The project aims at utilization of hydrothermal liquefaction (HTL) byproducts like biochar to grow microalgae. HTL is a promising method to convert wet algal biomasses into biofuels. The initial microalgae liquefaction at a temperature of 300 °C for 30 minute, converted 31.22 % of the Galdieria sulphuraria and 41.00 % of the Kirchneriella cornutum into biocrude. Upon changing the reactor from a 100 ml to a 250 ml reactor, the yield in biocrude increased to 31.48 % for G. sulphuraria and dropped to 38.05 % for K. cornutum. Further, energy recoveries based on calorific values of HTL products were seen to drop by about 5 % of the 100 ml calculated values in the larger reactor.
Biochar from HTL of G. sulphuraria at 300 °C showed 15.98 and 5.27 % of phosphorous and nitrogen, respectively. HTL products from the biomass were analyzed for major elements through ICP-OES and CHNS/O. N and P are macronutrients that can be utilized in growing microalgae. This could reduce the operational demands in growing algae like, phosphorous mined to meet annual national demand for aviation fuel. Acidic leaching of these elements as phosphates and ammoniacal nitrogen was studied. Improved leaching of 49.49 % phosphorous and 95.71 % nitrogen was observed at 40 °C and pH 2.5 over a period of 7 days into the growth media. These conditions being ideal for growth of G. sulphuraria, leaching can be done in-situ to reduce overhead cost.

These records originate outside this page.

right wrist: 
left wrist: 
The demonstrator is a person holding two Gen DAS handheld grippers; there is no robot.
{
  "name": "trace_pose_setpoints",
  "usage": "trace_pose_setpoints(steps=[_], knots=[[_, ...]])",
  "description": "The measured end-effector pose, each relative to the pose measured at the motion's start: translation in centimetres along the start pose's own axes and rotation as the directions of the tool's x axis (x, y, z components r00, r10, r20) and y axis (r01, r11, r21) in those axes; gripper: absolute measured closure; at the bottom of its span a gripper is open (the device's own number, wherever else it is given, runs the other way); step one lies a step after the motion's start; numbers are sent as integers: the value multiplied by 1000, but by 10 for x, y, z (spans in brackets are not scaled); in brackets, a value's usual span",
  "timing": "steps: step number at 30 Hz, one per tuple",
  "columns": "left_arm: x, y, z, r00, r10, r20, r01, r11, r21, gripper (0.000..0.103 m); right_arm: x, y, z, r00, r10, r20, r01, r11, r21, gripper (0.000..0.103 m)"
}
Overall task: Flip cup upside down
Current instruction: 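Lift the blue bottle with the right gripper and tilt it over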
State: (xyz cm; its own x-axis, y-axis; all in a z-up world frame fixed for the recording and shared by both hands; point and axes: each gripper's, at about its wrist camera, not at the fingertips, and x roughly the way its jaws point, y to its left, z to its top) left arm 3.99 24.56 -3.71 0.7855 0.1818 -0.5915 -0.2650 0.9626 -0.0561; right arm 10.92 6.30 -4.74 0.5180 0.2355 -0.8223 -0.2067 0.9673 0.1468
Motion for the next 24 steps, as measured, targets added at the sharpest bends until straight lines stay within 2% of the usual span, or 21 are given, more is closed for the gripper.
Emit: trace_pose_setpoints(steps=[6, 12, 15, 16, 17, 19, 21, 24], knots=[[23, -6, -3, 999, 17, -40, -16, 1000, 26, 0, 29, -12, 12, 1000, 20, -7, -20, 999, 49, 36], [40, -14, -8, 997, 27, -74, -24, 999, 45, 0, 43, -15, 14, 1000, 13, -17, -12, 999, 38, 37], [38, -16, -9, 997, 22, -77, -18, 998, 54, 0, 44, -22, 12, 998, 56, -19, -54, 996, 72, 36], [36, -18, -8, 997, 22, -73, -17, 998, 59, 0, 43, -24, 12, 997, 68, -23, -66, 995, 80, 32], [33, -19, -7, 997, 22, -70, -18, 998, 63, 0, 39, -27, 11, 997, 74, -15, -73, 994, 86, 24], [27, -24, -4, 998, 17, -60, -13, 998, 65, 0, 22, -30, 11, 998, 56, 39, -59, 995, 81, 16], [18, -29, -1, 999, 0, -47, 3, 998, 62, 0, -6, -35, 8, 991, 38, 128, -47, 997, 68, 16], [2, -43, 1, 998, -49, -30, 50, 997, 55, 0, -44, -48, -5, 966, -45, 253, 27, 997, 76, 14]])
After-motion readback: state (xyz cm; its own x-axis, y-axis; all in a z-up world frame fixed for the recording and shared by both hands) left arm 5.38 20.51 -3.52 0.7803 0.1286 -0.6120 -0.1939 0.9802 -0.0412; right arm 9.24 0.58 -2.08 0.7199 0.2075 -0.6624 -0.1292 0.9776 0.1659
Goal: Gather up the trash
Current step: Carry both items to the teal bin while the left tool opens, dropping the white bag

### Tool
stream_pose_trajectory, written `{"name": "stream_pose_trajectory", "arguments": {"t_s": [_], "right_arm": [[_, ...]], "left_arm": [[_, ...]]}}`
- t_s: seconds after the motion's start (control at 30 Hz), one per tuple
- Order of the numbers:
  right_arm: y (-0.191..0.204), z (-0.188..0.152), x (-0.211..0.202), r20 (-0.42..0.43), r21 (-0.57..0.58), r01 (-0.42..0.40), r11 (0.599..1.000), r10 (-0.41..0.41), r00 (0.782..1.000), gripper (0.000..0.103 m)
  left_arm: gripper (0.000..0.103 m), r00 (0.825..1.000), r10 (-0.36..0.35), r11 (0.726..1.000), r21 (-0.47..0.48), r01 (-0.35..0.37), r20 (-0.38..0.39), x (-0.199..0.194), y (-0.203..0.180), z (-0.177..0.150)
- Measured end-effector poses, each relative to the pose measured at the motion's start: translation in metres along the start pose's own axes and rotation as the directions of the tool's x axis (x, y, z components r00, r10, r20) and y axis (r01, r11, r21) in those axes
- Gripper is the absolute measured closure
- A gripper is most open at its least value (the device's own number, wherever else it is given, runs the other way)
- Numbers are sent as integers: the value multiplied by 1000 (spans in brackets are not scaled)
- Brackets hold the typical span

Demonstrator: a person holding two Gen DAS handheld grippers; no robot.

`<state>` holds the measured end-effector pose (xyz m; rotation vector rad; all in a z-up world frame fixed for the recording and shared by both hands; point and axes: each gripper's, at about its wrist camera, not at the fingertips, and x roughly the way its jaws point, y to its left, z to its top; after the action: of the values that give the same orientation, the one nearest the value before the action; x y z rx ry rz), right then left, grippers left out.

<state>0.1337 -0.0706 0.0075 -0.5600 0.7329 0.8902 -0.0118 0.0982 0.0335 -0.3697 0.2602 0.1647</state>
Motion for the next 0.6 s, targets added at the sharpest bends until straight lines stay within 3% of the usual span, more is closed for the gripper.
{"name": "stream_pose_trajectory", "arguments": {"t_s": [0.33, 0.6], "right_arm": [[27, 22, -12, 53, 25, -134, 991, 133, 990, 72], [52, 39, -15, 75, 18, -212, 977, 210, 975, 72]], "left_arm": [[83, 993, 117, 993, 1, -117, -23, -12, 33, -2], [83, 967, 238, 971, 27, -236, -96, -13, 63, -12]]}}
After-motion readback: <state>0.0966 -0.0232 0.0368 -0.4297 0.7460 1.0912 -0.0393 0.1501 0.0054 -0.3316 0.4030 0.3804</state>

Growth potential of G. sulphuraria in leached media was compared to a standard cyanidium media produced from inorganic chemicals. Initial inhibition studies were done in the leached media at 40 °C and 2-3 vol. % CO2 to observe a positive growth rate of 0.273 g L-1 day-1. Further, growth was compared to standard media with similar composition in a 96 well plate 50 μL microplate assay for 5 days. The growth rates in both media were comparable. Additionally, growth was confirmed in a 240 times larger tubular reactor in a Tissue Culture Roller drum apparatus. A better growth was observed in the leached cyanidium media as compared to the standard variant.